ISLAMABAD: New results from the Large Hadron Collider suggest even small particle collisions can briefly recreate matter similar to that found just after the Big Bang, the "Quark-Gluon plasma," offering scientists a clearer glimpse into the early universe, Space reported Wednesday.
The Large Hadron Collider (LHC) is the world’s largest (17km long) and most advanced particle accelerator, located on the border between Switzerland and France.
The research was carried out by ALICE (A Large Ion Collider Experiment), one of the main experiments at CERN, the European laboratory that operates the collider.
Scientists studied collisions involving protons, which are particles found inside atoms, and lead nuclei, the dense central cores of lead atoms. In those collisions, they found signs of "quark-gluon plasma," a state of matter so hot and energetic that quarks and gluons, the basic components that normally remain bound inside larger particles, can move freely for a brief moment.
Scientists believe this kind of matter existed in the earliest moments of the universe.
What makes the result especially important is that the researchers observed a common flow pattern, meaning the particles produced in the collisions appeared to move in a coordinated way rather than scattering randomly.
In simple terms, the debris from these collisions did not behave like unrelated fragments, but more like matter responding together under extreme conditions.
The work also connects with another striking discovery at the LHC: scientists working on ALICE recently confirmed that collisions involving lead can also incidentally produce tiny amounts of gold.

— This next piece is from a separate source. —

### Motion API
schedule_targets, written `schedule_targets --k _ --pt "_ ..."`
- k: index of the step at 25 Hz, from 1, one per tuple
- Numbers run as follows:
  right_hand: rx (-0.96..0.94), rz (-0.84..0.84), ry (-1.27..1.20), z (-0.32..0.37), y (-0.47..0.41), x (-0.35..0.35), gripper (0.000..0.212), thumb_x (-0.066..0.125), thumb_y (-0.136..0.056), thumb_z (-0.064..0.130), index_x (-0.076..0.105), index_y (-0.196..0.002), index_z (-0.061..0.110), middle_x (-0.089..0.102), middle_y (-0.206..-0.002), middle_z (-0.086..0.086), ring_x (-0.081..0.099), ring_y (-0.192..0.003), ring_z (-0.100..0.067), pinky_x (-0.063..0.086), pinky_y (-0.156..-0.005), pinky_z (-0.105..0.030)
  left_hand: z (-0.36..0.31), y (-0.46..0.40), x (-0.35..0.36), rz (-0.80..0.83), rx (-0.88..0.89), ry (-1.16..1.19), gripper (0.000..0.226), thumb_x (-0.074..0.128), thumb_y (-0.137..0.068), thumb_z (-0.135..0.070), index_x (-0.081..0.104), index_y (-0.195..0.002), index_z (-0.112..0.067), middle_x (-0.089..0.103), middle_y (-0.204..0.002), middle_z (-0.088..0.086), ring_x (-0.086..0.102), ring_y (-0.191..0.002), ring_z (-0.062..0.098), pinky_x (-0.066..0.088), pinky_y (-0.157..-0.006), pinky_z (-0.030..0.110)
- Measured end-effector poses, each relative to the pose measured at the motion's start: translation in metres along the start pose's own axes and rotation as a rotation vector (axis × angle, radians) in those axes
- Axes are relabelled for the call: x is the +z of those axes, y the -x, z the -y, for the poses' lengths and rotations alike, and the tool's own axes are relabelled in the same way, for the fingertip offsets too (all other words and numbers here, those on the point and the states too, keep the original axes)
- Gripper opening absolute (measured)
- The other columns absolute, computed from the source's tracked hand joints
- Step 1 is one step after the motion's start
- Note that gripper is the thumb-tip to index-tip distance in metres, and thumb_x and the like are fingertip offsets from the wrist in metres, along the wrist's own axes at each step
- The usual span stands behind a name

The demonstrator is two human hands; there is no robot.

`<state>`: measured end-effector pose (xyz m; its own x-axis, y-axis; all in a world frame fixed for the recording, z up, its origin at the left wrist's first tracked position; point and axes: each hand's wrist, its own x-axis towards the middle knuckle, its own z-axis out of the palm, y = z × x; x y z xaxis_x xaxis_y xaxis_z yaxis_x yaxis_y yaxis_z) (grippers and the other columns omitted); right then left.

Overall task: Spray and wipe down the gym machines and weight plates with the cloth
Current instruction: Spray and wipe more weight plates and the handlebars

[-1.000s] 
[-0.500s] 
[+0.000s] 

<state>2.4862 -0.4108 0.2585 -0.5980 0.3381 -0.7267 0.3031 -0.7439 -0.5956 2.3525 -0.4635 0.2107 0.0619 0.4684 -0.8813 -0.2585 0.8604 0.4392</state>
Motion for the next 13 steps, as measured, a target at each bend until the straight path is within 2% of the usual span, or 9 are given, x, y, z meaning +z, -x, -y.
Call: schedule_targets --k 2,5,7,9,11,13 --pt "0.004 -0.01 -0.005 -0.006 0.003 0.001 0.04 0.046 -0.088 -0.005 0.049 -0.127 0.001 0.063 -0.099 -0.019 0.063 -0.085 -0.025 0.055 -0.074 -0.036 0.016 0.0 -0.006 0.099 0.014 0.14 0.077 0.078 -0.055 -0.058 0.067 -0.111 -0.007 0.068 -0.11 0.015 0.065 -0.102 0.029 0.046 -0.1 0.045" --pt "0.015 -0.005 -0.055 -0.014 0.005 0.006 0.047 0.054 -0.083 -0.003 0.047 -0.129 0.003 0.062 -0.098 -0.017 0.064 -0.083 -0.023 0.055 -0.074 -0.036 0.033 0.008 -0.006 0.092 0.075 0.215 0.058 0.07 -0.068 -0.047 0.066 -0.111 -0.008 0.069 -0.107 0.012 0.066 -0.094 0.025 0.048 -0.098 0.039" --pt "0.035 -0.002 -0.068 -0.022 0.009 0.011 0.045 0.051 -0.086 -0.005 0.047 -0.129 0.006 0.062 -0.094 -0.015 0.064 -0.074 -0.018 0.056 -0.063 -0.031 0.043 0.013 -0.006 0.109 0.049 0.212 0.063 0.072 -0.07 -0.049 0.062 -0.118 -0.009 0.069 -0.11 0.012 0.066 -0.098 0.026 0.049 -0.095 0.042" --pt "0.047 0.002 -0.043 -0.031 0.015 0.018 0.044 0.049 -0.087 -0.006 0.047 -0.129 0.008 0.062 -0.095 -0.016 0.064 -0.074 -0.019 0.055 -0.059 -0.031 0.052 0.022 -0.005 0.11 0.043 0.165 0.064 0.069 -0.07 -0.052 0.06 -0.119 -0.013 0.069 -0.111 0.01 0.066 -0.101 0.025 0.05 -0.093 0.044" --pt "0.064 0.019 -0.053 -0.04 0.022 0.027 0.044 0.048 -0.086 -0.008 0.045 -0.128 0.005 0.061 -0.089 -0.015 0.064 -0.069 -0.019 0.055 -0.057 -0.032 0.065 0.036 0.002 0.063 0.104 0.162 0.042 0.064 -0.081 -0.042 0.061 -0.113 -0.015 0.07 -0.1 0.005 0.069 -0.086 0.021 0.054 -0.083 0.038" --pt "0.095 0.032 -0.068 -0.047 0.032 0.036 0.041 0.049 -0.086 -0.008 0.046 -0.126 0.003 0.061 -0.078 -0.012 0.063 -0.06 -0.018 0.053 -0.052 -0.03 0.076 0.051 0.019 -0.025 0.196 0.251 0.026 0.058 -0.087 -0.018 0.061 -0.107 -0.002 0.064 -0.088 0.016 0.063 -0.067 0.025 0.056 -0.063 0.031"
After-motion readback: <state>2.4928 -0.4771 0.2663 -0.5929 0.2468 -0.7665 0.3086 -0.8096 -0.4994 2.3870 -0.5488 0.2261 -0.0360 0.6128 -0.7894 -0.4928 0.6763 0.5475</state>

This happens when extremely powerful electromagnetic fields in near-miss lead collisions knock exactly three protons out of a lead nucleus, briefly turning it into gold.
For years, scientists generally expected this kind of collective behavior to appear only in the largest and most violent heavy-ion collisions.
This new result suggests similar conditions may also emerge in smaller systems, which could reshape how researchers understand the earliest stages of matter under extreme conditions.
The study was also published in Nature Communications, a peer-reviewed scientific journal.